ESQUECIMENTO ABSOLUTO
Eram seus últimos momentos
Já sentia o veneno sorvendo suas vísceras
A carta, previamente escrita já há alguns dias....
Jazia na estante que guardava os porta-retratos
Que só mostravam momentos felizes de sua vida
A vida que agora amargava no fundo da boca seca
Eram cinzas daquela época colorida das fotos
As luzes estavam acesas e as portas abertas
[pra facilitar a vida dos que chegassem quando ele não mais estivesse lá pra abri-las]
Na mão trêmula ainda segurava o pequeno frasco
Olhava-o sem esboçar qualquer reação
Era como se seu corpo estivesse dentro dele agora
Pensou em colocar uma música
Mas logo desistiu da idéia
[trilha sonora só dava certo pra morte dos heróis de guerra dos filmes americanos]

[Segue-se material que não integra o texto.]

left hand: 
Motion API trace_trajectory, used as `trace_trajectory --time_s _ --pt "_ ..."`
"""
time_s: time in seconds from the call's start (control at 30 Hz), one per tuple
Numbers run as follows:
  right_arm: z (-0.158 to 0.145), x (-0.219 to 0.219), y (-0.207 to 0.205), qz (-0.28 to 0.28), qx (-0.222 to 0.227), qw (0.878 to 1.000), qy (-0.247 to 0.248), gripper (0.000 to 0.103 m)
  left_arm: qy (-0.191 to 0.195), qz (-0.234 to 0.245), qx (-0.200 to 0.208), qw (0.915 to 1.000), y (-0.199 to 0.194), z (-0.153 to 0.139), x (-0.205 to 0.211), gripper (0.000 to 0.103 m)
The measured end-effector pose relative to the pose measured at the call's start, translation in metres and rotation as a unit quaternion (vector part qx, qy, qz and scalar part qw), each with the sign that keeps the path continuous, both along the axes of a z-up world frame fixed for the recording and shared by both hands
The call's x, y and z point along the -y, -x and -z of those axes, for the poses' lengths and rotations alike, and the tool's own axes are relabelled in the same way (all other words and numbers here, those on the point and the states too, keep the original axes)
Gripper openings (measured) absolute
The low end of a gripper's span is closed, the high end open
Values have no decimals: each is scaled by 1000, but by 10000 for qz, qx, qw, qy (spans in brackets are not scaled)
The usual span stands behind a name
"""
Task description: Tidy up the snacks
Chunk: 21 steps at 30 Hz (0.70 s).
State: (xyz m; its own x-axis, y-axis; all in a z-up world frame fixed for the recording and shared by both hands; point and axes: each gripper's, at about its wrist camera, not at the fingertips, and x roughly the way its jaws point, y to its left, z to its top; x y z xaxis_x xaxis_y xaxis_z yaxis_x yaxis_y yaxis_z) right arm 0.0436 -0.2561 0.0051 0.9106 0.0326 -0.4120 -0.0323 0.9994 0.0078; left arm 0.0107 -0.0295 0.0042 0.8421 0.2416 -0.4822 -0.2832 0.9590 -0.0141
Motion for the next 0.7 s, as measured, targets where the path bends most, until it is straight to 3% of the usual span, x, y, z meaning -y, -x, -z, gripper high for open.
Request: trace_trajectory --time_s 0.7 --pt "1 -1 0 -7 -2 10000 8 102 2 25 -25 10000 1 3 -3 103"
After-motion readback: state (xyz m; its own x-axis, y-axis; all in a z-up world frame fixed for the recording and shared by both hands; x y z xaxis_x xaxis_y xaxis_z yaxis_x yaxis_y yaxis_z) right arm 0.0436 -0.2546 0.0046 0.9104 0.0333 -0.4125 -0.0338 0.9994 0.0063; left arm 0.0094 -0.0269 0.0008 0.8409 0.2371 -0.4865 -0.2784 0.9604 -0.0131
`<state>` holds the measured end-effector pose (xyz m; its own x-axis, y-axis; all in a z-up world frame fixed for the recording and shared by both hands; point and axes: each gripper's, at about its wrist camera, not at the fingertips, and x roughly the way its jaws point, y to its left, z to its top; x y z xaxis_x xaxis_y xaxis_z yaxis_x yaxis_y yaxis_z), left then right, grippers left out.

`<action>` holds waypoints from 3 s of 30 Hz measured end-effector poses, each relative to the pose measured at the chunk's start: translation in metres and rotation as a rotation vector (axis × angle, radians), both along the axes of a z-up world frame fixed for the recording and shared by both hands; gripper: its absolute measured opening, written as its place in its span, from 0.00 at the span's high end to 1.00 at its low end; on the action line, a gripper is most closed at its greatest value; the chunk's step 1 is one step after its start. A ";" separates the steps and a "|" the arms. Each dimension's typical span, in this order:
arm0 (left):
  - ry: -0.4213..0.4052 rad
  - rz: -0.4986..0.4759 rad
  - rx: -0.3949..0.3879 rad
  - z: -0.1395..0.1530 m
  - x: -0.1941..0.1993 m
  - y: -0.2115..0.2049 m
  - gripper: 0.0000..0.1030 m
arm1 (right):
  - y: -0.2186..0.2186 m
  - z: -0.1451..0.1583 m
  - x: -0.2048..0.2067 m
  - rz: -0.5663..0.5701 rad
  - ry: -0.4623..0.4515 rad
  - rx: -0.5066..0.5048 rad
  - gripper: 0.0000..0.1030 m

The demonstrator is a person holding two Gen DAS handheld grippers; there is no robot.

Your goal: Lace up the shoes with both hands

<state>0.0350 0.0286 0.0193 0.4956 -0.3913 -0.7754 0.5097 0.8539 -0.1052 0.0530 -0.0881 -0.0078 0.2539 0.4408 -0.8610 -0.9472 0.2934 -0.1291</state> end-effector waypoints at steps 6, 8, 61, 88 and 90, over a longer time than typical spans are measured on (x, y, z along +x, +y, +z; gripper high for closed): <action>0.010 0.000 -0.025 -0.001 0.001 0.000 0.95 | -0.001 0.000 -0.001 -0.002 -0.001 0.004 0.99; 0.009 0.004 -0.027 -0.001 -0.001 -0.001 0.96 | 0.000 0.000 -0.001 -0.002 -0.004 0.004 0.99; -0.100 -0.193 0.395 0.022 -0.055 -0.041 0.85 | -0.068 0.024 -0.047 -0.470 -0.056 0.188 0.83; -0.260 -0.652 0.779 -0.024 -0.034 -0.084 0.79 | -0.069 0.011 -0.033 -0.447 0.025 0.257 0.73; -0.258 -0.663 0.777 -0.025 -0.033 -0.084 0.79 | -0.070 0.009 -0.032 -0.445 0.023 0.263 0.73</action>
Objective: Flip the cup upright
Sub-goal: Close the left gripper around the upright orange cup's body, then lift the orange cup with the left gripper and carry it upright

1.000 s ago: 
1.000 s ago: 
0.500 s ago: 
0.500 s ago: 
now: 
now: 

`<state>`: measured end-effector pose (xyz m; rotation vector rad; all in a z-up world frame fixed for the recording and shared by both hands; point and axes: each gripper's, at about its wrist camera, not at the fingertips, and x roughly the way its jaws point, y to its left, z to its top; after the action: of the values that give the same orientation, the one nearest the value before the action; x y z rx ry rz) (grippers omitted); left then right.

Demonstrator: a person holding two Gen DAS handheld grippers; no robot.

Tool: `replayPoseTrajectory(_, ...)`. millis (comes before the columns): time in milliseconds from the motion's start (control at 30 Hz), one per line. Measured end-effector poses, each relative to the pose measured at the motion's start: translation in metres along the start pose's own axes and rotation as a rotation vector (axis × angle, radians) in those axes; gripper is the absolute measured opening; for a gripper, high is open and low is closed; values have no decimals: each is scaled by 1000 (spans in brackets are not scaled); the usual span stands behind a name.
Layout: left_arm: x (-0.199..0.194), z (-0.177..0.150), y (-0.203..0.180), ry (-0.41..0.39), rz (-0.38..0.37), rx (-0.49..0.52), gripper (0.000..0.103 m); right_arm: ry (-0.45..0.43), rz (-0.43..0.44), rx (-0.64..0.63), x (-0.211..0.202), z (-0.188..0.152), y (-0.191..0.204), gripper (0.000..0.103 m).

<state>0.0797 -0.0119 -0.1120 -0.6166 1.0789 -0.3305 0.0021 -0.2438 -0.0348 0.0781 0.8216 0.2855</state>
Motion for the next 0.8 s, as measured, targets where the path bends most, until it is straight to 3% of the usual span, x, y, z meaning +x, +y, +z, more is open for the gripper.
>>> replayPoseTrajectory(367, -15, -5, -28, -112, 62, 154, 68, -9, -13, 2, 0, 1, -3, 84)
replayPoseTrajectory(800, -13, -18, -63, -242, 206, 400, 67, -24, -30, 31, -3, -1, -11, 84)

Deu mais uma olhada ao seu redor
Sua estante de livros bagunçados
Sua coleção incompleta de CD’s
A correspondência que esquecera de abrir
O vinho pela metade ao lado da TV
O vinho...
Esse sim, era digno de sua atenção
Talvez ele aliviasse as fortes dores
Que o consumiam lentamente
Era um Bourbon tinto suave
Saboreou cada gole com satisfação
Não estava alegre nem triste
Nada de ansiedade ou desespero
Deu mais uma olhada no pequeno frasco
E esperou...
Com a cabeça voltada em direção ao relógio que pendia na parede
Olhava fixamente o movimento do ponteiro dos segundos
Ele o levaria ao esquecimento absoluto...
Da própria vida.
[rh.18.01.07.23:09]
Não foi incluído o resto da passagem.